[Mono-list] Suggestion: warning "member variable not initialized"

Maurizio Colucci seguso.forever@tin.it
Sat, 7 Jun 2003 14:50:03 +0200


Hi,

Currently the Microsoft C# compiler gives an error if you forget to
initialize a readonly member variable (this can be done either in the
contructor or in the declaration itself.)

I already posted a wish for mcs about that, but:

What about extending this behavior to non-readonly member-variables?
(Maybe a warning instead of an error?)

RATIONALE:

I cannot think of a case where not initializing a member variable (in
the constructor or at declaration time) makes sense. So we would catch
a frequent semantic error without any drawback...

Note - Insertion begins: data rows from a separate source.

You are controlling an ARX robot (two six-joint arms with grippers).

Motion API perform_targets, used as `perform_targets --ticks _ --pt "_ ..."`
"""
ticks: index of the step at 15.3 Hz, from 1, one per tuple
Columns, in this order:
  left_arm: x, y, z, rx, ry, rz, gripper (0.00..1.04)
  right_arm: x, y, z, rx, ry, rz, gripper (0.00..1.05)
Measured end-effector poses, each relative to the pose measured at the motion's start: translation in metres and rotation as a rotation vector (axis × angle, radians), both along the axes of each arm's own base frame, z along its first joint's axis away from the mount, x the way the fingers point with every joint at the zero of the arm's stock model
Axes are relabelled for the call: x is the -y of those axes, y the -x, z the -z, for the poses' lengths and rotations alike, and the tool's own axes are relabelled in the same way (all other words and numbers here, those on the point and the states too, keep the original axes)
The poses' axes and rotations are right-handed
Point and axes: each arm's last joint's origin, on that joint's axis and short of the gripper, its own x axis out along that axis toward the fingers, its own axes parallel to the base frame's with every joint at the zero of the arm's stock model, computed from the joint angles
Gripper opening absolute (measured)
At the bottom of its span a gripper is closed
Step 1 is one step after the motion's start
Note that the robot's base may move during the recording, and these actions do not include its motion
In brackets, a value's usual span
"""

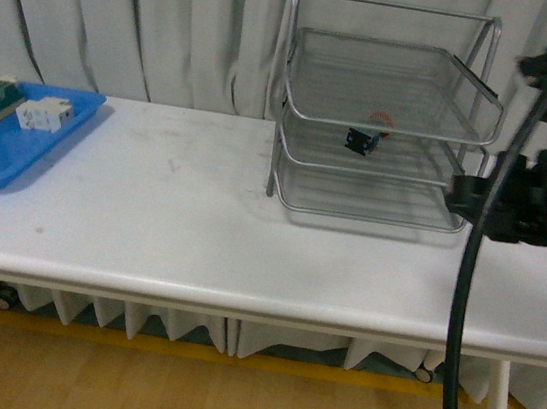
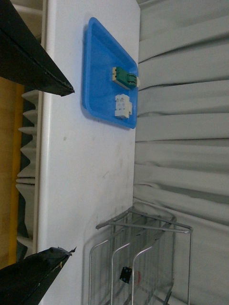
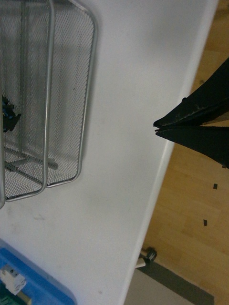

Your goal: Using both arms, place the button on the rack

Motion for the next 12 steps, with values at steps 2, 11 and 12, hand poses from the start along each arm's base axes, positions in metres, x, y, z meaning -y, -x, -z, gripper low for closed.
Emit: perform_targets --ticks 2,11,12 --pt "0.000 0.000 0.000 0.000 0.000 0.000 0.98 0.028 0.045 -0.015 0.083 -0.071 0.040 0.02" --pt "0.000 0.000 0.000 0.000 0.000 -0.001 0.98 0.091 0.153 -0.013 0.510 0.045 0.390 0.02" --pt "0.000 0.000 0.000 0.000 0.000 0.000 0.98 0.090 0.162 -0.011 0.557 0.067 0.395 0.02"
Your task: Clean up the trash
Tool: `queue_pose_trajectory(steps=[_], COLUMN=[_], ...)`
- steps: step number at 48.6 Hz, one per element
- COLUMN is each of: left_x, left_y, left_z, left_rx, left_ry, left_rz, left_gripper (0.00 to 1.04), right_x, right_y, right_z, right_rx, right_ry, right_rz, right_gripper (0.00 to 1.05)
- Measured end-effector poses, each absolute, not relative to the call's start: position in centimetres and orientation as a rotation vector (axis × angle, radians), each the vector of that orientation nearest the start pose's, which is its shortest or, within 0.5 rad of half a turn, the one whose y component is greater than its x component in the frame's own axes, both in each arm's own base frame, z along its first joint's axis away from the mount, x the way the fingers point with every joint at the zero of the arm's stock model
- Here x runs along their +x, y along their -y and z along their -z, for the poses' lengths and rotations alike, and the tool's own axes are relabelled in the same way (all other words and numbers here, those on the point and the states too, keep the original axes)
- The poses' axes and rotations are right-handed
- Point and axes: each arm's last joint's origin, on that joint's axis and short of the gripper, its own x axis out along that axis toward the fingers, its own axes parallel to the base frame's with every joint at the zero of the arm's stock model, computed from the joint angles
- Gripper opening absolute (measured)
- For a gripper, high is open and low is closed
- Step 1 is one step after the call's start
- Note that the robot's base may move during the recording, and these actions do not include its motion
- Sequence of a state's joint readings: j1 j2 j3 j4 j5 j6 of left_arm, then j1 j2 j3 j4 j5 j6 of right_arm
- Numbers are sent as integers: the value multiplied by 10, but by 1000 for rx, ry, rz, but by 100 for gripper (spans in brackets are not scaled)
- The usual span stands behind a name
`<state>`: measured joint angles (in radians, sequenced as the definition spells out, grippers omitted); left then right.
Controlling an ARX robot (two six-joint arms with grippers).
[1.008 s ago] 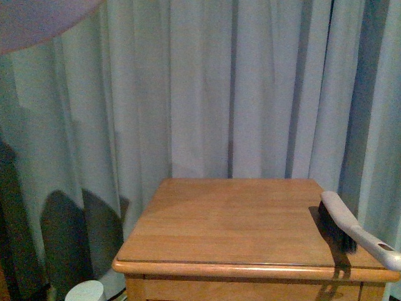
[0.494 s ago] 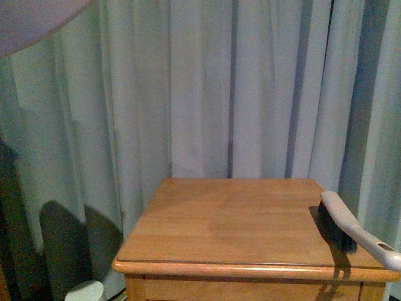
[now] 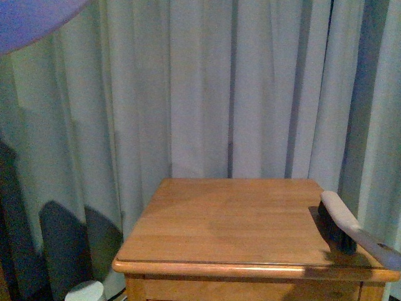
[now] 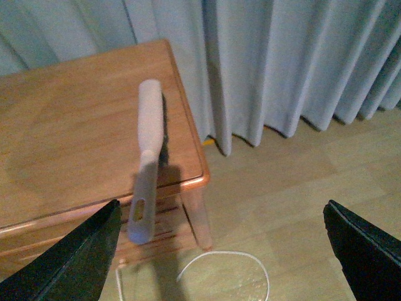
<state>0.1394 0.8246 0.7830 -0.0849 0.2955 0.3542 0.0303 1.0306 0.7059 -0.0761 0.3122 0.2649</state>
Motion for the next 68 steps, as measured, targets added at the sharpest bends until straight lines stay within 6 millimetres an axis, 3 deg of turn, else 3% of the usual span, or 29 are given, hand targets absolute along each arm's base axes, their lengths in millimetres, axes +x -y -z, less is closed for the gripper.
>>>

Someone could reply that there ARE indeed some cases when you don't
know an appropriate value for a member variable when the constructor
is called. Maybe the user must initialize it explicitely, after
construction.

e.g.

class C{
  private int member_var;

  public C(){
    // I don't yet know how to initialize member_var. Only the
    // user can do that, via the Init method.
  }

  public void Init(int m){
    member_var=m;
  }

}

But, on the other hand, the above is bad design:

If member_var is not always meaningful across the lifetime of class C,
then member_var should NOT have been declared as a member of C, in the
first place. In other words, C is a state machine with two states:
Initialized and NotInitialized, such that member_var only makes sense
in the Initialized state, and not in the other one.

Good design:

class C{

  private abstract class State{}
  private class Initialized: State{
    	public int member_var; // this variable only makes sense
                        // when C is in the Initialized state!
                        // therefore it is declared here,
                        // not inside C.
        public Initialized(int m){
             member_var = m;
        }
  }

  private class NotInitialized: State{}

  private int state = new NotInitialized();

  public void Init(int m){
    state = new Initialized(m);
  }

}


In this latter example, member_var DOES NOT EXIST when it does make
sense. This avoid the risk that someone reads/writes it when it makes
no sense!

In the former case, there is a time when member_var exists but does
not make sense (and is not initialized). Error prone.

So by raising an error in the former case we would enforce good
design.

Any comments?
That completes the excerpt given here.